§ **TASK PROMPT**
Which lines in the records below contain the word "names"? Copy each one.

§ **Data extracted from a collection**
=-=-=-=-=
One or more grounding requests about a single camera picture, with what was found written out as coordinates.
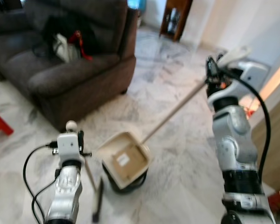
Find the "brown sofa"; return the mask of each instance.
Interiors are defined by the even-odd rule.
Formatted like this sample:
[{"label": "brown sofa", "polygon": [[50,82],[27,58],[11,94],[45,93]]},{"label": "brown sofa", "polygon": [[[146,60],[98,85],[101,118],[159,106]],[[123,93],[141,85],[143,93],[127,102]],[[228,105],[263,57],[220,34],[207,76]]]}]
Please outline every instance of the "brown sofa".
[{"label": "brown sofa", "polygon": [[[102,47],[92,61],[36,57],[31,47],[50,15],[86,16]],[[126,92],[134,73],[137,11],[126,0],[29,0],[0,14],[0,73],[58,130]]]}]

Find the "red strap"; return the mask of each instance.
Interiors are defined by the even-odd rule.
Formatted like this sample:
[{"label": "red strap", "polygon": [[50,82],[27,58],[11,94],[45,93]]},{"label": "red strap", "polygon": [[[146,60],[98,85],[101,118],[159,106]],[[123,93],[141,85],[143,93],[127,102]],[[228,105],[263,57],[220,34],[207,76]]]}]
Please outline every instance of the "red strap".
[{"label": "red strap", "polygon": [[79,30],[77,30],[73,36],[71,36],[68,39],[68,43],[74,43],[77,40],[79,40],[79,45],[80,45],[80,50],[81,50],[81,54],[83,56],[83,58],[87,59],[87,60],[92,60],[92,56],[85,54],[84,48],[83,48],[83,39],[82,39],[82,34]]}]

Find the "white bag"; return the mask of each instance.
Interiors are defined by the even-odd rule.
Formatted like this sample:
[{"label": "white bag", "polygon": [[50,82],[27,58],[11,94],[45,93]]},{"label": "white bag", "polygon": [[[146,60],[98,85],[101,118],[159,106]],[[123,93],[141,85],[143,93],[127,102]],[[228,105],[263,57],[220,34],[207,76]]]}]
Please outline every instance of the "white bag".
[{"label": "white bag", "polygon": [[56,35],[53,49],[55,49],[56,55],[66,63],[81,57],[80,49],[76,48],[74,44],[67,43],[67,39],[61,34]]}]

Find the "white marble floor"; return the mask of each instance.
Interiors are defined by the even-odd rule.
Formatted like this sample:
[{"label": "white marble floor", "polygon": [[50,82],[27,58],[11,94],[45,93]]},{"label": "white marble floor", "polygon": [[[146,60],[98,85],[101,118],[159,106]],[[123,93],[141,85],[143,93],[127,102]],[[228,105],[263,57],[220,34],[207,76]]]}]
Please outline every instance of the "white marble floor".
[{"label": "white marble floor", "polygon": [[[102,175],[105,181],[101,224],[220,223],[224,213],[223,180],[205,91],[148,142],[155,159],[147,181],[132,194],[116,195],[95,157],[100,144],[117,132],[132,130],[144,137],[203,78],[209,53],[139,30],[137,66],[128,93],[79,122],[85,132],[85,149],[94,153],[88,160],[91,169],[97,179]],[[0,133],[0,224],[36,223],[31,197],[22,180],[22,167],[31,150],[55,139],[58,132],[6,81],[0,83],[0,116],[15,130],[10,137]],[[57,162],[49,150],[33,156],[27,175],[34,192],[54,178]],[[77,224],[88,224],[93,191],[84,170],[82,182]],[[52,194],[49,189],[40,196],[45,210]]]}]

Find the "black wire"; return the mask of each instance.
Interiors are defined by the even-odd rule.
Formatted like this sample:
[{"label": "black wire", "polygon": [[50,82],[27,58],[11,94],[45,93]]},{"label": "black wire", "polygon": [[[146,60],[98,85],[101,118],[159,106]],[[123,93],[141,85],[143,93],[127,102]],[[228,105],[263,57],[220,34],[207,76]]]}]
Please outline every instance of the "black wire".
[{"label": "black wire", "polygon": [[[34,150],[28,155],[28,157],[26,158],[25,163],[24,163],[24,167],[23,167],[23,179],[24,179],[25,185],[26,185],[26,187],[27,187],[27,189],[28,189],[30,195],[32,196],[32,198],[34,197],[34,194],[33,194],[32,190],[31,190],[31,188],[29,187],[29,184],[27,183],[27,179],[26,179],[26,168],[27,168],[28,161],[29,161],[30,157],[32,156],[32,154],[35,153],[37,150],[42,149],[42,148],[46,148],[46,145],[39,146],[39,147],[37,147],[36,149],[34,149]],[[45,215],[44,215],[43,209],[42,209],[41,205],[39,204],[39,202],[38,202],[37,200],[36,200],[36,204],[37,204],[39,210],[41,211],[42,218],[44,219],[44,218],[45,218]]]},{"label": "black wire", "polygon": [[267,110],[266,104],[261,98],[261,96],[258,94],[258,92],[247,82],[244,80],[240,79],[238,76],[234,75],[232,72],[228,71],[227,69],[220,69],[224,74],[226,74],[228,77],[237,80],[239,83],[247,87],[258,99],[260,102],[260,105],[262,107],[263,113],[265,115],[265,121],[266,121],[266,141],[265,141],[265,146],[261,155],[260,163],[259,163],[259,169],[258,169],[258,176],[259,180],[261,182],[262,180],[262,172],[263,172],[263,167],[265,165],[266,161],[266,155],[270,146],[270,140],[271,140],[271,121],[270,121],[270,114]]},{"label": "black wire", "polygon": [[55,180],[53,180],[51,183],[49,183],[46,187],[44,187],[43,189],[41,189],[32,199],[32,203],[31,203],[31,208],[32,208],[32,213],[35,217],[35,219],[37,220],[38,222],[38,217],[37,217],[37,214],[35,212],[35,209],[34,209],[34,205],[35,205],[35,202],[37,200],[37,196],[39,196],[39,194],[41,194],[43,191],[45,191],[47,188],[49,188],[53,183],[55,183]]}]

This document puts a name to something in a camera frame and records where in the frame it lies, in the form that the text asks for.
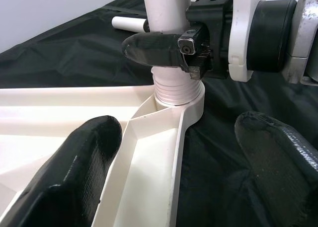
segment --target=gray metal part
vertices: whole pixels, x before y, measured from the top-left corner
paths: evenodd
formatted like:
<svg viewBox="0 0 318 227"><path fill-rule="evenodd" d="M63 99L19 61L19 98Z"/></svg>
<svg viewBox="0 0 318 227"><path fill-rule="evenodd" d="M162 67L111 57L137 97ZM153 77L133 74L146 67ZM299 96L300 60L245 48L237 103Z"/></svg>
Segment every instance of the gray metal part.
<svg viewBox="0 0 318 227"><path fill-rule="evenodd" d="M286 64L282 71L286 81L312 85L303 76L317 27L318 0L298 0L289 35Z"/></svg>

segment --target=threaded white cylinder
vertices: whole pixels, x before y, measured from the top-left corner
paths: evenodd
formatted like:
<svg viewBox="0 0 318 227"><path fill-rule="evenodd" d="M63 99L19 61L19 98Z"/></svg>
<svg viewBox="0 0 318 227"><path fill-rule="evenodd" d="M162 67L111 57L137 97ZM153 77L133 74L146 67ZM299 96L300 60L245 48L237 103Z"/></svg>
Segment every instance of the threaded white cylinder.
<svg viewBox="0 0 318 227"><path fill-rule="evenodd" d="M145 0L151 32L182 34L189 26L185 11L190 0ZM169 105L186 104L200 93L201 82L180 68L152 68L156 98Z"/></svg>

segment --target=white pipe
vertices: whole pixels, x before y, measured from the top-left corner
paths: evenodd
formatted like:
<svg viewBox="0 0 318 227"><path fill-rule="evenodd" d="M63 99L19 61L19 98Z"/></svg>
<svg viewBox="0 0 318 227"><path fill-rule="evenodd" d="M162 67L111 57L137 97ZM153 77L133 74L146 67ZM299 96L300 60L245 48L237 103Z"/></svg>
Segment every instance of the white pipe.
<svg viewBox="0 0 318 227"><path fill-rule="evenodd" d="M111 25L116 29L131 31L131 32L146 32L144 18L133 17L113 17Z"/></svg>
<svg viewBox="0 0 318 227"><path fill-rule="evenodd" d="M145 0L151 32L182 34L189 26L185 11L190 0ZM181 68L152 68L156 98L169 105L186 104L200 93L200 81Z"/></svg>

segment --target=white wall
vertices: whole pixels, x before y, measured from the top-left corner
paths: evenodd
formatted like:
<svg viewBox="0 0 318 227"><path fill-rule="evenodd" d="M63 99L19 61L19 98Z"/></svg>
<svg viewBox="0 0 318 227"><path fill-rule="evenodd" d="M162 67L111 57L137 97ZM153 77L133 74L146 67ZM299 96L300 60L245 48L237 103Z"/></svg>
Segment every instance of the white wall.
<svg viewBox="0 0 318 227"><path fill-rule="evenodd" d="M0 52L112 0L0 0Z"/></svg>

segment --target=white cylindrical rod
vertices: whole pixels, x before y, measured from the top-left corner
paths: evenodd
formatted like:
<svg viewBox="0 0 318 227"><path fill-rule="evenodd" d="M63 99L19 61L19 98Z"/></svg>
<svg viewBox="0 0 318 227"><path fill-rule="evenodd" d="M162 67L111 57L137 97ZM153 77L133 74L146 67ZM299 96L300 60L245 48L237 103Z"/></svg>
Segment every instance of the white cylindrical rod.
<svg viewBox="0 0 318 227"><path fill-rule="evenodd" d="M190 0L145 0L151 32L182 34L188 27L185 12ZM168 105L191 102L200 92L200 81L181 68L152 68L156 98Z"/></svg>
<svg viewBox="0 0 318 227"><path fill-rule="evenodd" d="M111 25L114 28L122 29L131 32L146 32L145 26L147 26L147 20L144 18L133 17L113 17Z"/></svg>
=-=-=-=-=
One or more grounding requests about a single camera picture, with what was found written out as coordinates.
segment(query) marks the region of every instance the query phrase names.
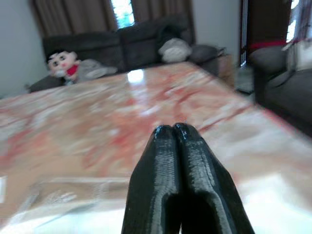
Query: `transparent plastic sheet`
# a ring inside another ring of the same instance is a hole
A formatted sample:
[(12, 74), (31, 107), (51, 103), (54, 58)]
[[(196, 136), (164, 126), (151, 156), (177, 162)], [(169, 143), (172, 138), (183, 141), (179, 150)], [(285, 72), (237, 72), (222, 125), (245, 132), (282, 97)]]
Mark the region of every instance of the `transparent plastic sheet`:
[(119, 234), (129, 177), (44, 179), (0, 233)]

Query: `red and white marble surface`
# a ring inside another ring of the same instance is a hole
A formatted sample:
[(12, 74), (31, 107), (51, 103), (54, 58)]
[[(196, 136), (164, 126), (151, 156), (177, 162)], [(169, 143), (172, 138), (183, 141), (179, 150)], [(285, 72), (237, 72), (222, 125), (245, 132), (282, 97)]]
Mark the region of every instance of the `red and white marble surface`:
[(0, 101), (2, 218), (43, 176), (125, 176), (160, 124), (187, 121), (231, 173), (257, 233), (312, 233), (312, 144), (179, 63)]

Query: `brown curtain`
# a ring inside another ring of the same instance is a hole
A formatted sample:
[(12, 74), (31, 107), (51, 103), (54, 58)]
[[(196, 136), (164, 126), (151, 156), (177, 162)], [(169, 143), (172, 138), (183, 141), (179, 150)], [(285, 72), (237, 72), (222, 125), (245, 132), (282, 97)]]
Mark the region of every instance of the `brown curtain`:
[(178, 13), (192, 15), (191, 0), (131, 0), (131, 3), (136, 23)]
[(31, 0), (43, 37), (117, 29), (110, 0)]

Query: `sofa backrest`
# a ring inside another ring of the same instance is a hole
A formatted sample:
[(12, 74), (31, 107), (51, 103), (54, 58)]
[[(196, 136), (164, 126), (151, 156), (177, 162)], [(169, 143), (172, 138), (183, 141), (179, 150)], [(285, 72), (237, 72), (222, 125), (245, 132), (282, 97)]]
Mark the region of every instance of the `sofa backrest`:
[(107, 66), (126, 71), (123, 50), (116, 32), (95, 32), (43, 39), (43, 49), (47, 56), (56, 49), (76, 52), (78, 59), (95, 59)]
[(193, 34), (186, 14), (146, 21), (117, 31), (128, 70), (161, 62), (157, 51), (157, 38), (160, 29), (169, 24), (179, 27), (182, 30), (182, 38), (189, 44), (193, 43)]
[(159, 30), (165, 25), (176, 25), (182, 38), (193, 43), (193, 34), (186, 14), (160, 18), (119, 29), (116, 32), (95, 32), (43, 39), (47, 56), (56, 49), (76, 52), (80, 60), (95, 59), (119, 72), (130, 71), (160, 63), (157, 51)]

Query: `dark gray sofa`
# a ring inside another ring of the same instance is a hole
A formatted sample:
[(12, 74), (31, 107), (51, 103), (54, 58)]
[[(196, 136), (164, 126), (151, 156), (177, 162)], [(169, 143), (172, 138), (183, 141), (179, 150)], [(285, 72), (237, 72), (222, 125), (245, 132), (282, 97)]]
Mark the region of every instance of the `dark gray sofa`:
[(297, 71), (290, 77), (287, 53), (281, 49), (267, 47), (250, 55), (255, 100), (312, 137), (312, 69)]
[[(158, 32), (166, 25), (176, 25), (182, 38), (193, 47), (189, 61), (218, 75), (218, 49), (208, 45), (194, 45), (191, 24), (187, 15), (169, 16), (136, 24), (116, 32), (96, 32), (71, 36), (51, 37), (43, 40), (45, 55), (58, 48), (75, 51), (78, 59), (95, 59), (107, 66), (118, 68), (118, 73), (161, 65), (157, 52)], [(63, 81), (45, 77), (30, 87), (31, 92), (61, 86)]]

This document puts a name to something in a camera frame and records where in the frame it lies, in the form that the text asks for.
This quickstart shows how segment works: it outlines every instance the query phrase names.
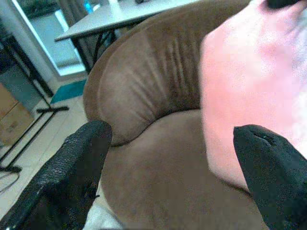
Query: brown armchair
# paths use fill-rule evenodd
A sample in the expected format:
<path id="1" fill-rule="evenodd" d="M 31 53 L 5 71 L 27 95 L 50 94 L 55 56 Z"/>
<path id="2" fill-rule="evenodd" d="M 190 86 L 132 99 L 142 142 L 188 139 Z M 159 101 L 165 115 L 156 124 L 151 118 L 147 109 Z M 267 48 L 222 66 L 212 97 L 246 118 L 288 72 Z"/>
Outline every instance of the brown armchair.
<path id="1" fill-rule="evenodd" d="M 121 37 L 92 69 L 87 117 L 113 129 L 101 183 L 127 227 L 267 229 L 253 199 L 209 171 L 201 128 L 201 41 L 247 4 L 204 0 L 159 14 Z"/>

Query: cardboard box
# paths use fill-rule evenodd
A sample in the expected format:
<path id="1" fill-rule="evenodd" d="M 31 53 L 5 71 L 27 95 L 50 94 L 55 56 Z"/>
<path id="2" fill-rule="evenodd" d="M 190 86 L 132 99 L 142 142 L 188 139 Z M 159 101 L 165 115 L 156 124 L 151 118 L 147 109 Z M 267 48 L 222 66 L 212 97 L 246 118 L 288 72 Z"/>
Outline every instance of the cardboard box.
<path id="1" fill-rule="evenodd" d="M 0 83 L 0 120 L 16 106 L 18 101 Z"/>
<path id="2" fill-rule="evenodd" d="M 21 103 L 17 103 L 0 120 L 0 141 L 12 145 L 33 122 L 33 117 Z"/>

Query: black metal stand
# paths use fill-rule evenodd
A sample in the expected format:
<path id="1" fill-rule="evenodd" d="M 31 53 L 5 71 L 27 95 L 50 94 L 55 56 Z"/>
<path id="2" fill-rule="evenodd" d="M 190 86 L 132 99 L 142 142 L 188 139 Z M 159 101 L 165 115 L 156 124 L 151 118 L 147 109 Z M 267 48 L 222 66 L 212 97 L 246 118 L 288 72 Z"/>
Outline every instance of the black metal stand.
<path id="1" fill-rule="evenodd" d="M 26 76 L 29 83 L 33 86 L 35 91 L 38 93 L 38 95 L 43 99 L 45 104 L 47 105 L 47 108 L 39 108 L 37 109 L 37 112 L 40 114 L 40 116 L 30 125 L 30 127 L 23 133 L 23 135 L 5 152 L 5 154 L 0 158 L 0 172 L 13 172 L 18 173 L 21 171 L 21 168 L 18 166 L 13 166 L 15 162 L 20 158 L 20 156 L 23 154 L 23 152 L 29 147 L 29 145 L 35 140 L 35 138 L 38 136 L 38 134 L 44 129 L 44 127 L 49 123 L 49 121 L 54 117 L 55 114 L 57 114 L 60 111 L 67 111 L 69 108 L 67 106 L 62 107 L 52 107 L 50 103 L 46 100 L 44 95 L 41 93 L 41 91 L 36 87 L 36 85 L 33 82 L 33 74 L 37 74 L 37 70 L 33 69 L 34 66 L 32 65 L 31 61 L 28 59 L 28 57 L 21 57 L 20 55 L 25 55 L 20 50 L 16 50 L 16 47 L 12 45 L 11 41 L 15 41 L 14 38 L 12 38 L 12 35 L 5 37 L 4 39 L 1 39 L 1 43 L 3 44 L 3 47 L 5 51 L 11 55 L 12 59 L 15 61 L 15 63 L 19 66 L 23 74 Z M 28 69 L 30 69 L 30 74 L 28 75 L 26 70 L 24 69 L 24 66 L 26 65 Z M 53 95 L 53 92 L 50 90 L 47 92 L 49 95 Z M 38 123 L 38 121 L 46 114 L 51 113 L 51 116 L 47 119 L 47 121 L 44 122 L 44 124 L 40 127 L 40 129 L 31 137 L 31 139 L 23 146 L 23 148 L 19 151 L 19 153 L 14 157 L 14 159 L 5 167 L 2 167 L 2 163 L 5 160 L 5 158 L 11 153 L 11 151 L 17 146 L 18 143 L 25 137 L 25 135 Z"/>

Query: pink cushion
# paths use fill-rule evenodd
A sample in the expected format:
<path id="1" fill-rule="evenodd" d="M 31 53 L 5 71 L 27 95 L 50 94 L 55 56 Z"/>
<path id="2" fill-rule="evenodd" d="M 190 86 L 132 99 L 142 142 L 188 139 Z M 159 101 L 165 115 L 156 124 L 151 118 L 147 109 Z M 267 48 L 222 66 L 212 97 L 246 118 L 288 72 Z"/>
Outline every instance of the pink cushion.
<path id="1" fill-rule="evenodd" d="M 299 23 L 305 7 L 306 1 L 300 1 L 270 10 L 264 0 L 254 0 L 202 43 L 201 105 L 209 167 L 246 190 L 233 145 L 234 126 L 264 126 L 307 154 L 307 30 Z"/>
=-=-=-=-=
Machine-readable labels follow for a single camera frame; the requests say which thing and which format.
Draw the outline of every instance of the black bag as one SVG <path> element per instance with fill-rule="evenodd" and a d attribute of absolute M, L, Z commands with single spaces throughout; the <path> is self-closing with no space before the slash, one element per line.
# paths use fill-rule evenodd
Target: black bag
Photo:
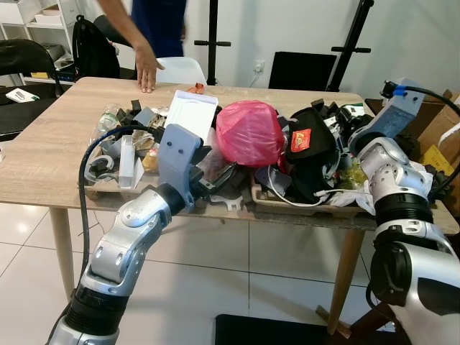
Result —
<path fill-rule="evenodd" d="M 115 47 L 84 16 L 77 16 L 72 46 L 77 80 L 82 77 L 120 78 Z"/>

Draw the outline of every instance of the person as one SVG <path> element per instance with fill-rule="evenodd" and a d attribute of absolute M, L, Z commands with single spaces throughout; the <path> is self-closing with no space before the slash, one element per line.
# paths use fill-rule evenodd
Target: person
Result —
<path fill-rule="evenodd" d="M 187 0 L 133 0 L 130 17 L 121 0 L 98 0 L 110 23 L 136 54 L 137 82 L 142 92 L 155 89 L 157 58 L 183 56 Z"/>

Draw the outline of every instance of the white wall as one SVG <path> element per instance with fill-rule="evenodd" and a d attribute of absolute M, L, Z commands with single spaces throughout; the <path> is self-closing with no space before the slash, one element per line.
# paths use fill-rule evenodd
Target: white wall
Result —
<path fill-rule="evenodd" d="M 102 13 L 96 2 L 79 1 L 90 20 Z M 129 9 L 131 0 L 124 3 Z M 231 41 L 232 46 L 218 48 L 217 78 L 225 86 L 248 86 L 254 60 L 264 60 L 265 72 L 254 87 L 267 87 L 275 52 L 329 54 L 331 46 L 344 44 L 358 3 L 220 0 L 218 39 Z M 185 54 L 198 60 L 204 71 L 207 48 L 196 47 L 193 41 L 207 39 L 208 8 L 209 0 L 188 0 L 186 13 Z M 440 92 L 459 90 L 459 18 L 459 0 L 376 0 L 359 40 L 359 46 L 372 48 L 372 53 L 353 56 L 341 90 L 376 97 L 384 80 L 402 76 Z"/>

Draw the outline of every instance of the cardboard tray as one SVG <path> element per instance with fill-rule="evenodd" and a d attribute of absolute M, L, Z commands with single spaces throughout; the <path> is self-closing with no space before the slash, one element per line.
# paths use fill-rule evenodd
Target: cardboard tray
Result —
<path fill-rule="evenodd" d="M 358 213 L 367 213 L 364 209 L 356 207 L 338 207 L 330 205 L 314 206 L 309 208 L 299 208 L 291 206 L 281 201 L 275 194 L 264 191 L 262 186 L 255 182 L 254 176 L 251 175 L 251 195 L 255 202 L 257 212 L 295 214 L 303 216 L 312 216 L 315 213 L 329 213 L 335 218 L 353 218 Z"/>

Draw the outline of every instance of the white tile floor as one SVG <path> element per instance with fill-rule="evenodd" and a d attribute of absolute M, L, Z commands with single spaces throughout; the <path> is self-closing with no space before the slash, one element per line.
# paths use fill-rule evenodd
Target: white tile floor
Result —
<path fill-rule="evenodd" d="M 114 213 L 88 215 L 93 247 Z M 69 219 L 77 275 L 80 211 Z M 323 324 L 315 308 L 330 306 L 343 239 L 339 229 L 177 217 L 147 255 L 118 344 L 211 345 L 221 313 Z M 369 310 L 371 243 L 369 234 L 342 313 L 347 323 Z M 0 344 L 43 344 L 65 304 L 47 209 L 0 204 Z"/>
=-=-=-=-=
§ **OUTPUT BELOW**
segment(query) marks the region of every instance the query phrase names.
This quickstart shows how segment works: it outlines every instance the query phrase names.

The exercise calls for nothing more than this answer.